- Work item:
Look through the data below. Show each line where the string "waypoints" occurs.

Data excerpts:
○ ○ ○ ○
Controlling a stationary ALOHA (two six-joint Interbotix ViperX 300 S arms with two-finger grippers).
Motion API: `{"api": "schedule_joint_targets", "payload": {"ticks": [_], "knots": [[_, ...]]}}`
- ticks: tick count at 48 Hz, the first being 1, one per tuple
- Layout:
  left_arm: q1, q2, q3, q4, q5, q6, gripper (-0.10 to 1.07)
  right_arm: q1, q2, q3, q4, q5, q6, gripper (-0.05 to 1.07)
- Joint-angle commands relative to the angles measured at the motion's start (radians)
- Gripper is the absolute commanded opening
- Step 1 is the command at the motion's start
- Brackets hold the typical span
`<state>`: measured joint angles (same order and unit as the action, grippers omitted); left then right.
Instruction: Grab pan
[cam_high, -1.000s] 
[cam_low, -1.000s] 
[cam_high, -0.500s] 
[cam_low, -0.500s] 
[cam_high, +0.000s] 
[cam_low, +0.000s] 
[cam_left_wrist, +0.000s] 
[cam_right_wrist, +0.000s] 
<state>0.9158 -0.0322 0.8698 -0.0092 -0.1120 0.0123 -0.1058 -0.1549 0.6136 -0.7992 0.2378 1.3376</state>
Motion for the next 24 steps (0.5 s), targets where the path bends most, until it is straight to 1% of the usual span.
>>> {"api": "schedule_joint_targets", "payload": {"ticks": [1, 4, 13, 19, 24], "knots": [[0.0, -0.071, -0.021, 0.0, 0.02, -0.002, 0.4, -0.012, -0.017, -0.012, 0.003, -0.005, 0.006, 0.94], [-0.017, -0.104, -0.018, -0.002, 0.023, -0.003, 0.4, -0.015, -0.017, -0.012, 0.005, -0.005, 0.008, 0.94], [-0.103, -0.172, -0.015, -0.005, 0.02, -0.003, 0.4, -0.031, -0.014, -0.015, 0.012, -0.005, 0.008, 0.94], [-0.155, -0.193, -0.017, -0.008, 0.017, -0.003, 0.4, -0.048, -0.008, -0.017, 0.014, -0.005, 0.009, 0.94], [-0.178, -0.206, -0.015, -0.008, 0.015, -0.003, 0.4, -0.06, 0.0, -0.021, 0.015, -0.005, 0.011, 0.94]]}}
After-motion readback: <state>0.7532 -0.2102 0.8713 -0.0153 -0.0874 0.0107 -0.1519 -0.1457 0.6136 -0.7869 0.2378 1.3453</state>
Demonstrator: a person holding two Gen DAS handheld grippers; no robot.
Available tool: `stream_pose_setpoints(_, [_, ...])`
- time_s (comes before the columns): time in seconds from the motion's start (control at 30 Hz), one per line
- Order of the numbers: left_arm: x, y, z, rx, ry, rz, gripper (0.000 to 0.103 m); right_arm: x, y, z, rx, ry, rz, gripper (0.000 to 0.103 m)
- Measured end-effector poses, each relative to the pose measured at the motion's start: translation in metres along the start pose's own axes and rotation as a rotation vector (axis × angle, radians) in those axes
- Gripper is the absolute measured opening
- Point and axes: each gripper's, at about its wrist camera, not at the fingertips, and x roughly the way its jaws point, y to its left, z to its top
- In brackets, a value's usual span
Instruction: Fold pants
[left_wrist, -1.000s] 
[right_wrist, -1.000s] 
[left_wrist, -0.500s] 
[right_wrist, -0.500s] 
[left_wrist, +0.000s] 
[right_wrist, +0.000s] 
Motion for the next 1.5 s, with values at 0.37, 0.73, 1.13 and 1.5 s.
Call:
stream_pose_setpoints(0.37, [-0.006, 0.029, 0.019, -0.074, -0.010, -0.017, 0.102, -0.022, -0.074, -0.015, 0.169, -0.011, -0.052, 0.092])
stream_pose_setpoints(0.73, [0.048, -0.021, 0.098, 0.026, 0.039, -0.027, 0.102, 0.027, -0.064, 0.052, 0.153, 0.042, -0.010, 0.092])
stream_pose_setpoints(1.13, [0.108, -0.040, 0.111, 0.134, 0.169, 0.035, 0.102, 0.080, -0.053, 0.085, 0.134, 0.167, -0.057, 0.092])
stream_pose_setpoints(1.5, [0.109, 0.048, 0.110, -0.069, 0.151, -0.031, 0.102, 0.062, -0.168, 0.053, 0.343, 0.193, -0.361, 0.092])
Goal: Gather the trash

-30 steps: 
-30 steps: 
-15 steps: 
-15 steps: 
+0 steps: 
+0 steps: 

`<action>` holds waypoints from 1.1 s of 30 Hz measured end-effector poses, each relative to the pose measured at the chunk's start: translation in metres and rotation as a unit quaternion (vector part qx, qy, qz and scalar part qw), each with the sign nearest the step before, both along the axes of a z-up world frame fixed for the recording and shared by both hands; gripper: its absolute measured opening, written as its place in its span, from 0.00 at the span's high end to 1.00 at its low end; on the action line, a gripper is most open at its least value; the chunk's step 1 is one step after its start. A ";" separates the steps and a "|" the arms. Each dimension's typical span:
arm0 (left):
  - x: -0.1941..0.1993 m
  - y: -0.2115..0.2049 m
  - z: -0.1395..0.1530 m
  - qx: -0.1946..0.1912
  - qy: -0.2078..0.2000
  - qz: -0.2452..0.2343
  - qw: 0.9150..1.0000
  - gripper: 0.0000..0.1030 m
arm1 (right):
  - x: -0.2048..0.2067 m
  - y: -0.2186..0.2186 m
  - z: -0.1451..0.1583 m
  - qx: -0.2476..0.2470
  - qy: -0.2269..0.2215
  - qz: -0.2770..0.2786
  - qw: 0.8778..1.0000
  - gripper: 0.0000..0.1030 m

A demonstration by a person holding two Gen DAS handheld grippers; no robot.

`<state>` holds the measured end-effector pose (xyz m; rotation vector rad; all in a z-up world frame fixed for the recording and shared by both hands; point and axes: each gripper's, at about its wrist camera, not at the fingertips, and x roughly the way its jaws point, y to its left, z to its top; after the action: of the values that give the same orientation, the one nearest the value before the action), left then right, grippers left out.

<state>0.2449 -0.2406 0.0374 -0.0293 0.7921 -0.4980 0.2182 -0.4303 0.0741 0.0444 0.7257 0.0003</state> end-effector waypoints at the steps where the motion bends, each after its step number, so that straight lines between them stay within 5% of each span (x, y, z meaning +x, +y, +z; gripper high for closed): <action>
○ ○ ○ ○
- Result for this exercise:
`<action>` holds waypoints from 1.1 s of 30 Hz measured end-effector poses, each relative to the pose measured at the chunk's start: translation in metres and rotation as a unit quaternion (vector part qx, qy, qz and scalar part qw), each with the sign nearest the step before, both along the axes of a z-up world frame fixed for the recording and shared by both hands; gripper: its absolute measured opening, written as its place in its span, from 0.00 at the span's high end to 1.00 at its low end; on the action line, a gripper is most open at its least value; the chunk's step 1 is one step after its start. A ";" separates the steps and a "|" the arms. Each dimension's typical span:
<state>0.2449 -0.2406 0.0374 -0.0293 0.7921 -0.4980 0.2182 -0.4303 0.0741 0.0444 0.7257 0.0003</state> end-effector waypoints at the steps where the motion bends, each after its step number, so that straight lines between them stay within 5% of each span (x, y, z meaning +x, +y, +z; gripper high for closed): <action>

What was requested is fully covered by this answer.